No que tange à luta antimanicomial, assinale a opção correta.
- A)A Portaria n.º 3.588/2017, que alterou a Política Nacional de Saúde Mental, representou um avanço para a Luta Antimanicomial ao aumentar a cota de vagas em hospitais e a internação paga aos hospitais psiquiátricos.
Errada, porque a luta antimanicomial não defende ampliar hospital psiquiátrico nem remuneração/incentivo para internações, mas sim reduzir a lógica asilar.
- B)A luta antimanicomial objetiva, para todos os cidadãos, o direito à liberdade, a viver em sociedade, a receber cuidado e tratamento, sem que para isso tenham que abrir mão de seu lugar de cidadãos.
Certa, porque expressa o núcleo da luta antimanicomial: cuidado e tratamento com liberdade, cidadania e inserção social.
- C)A internação compulsória surge na segunda geração de reivindicações dessa luta e representa um avanço, porque se reconhece que as outras medidas de cuidado não possuem eficácia satisfatória.
Errada, pois a internação compulsória não é avanço da luta antimanicomial, que valoriza alternativas extra-hospitalares e internação apenas como medida excepcional.
- D)No Brasil, um dos princípios da luta antimanicomial foi a de substituir os manicômios por hospitais especializados, onde os pacientes passariam a ter acesso ao atendimento psicológico e a atividades alternativas que monitorassem sua permanência.
Errada, porque o objetivo não é substituir manicômios por hospitais especializados, e sim por uma rede comunitária e territorial de atenção psicossocial.
- E)As residências terapêuticas surgiram como uma segunda “sala de espera” que abriga temporariamente aqueles que ficaram sem ter para onde ir e aguardam vaga em outra unidade de internação.
Errada, porque residências terapêuticas não são “sala de espera” para outra internação, mas moradias destinadas à reinserção social de pessoas egressas de longas internações.
Gabarito: B
A luta antimanicomial nasce como reação ao modelo asilar clássico, que isolava a pessoa com transtorno mental em manicômios e a tratava como alguém sem direitos.

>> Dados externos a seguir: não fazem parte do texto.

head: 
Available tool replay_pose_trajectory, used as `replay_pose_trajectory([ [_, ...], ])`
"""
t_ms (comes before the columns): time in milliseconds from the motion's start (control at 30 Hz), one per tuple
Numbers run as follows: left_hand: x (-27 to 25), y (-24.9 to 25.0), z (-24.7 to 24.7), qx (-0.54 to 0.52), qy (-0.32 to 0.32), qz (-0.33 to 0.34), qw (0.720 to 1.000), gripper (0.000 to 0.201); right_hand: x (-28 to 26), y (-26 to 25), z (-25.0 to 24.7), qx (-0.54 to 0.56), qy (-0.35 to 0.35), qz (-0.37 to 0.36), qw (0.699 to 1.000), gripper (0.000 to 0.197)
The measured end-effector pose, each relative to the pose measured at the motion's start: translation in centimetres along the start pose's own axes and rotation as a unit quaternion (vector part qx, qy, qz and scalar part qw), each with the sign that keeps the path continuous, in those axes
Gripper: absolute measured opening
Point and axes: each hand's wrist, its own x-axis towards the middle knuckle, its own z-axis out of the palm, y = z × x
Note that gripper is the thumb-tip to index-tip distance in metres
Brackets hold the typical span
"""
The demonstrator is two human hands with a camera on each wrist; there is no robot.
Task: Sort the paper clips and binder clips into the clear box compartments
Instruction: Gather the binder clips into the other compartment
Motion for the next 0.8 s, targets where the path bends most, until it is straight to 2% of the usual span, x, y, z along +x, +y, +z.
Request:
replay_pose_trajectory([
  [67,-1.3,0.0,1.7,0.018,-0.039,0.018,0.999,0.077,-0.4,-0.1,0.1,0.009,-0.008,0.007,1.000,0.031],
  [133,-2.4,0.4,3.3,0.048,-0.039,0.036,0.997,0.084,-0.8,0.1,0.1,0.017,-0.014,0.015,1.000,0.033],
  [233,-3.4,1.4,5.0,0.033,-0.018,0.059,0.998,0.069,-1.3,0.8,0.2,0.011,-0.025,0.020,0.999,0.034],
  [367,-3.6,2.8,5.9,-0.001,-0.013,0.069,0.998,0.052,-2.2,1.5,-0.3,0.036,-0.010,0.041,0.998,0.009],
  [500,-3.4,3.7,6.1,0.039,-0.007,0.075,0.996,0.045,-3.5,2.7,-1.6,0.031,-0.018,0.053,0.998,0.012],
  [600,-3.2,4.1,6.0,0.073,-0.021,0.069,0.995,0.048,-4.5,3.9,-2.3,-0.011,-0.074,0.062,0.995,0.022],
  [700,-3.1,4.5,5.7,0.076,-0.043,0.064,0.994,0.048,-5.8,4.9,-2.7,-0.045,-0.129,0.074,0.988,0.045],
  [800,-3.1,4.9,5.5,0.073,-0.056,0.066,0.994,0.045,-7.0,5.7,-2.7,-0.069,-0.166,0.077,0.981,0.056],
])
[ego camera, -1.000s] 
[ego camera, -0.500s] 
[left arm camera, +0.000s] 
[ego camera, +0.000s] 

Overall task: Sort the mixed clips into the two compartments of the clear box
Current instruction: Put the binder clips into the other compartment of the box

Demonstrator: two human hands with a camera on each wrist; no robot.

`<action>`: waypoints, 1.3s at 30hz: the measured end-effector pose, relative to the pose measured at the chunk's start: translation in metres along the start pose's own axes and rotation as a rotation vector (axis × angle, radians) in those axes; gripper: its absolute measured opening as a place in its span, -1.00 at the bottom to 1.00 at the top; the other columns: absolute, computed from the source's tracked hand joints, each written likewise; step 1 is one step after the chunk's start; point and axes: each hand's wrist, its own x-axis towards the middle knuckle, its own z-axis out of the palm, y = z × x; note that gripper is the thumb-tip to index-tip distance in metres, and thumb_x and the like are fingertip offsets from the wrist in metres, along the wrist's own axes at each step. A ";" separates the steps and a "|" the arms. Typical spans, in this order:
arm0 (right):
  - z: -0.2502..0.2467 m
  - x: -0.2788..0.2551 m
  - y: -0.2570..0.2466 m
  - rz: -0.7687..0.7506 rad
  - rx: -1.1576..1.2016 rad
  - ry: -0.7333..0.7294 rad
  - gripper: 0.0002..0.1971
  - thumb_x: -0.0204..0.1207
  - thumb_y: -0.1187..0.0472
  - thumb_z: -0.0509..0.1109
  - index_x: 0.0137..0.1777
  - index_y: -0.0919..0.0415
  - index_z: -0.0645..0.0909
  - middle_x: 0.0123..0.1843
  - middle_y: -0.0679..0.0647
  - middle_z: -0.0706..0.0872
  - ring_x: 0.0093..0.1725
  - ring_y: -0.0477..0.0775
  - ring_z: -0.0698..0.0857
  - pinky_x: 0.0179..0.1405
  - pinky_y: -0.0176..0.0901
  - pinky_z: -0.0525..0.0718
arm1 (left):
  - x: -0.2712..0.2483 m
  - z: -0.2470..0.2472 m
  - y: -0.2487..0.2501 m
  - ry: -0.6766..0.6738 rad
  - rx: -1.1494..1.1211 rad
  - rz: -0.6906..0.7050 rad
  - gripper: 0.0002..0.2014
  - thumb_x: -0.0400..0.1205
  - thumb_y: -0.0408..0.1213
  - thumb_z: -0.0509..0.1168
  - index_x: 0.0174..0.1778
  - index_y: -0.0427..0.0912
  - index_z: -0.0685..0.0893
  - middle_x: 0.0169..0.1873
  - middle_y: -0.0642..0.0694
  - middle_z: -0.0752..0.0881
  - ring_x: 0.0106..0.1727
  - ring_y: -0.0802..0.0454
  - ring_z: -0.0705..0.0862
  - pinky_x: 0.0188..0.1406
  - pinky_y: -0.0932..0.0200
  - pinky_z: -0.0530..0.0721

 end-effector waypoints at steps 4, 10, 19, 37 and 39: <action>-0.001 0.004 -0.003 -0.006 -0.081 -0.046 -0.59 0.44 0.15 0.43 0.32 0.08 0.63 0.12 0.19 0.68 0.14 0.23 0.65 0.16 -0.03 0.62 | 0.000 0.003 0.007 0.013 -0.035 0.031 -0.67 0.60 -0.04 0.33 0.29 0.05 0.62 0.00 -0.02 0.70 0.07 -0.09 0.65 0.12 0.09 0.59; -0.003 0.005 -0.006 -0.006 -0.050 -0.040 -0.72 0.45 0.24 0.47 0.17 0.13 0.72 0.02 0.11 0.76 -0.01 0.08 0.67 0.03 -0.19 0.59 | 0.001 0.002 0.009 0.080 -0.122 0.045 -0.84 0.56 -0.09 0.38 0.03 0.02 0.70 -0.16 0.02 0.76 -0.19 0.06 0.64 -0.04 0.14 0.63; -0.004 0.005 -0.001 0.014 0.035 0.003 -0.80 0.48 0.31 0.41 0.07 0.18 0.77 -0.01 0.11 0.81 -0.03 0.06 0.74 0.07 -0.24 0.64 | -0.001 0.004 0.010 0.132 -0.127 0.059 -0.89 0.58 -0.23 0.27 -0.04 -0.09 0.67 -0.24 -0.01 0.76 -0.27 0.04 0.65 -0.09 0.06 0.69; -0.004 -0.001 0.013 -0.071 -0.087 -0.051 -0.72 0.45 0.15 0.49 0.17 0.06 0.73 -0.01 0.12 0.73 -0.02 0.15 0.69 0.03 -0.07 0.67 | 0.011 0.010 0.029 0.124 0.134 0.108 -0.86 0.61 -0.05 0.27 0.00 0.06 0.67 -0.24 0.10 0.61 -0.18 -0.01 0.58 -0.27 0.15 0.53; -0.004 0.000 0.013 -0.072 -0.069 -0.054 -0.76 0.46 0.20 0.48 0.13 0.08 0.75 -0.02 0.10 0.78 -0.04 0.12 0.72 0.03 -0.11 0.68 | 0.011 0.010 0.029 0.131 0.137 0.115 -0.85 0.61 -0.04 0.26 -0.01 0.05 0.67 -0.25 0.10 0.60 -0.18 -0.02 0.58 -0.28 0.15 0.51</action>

A ideia central é simples e forte: cuidado sim, exclusão não. Em vez de “tirar a pessoa da sociedade”, a proposta é garantir tratamento em liberdade, com respeito à cidadania, à autonomia e à convivência comunitária. No Brasil, esse movimento se conecta à Reforma Psiquiátrica e à Lei 10.216/2001, que redireciona o modelo assistencial em saúde mental e prioriza serviços substitutivos, como CAPS, leitos em hospital geral e residências terapêuticas. A lógica é substituir a internação longa e segregadora por uma rede de cuidado territorial e humanizada. É por isso que a alternativa B está correta: ela resume exatamente o objetivo da luta antimanicomial, que é assegurar o direito de viver em সমাজ? não use. A frase correta é: assegurar o direito de viver em sociedade, receber cuidado e tratamento, sem perder o lugar de cidadão. Em outras palavras, a pessoa não deixa de ser sujeito de direitos porque adoeceu. As demais opções tentam maquiar velhas práticas como se fossem avanço, mas a luta antimanicomial faz o caminho inverso: ela critica o manicômio, reduz internações desnecessárias e defende cuidado em liberdade. Se apareceu “mais hospital psiquiátrico” como solução, desconfie na hora.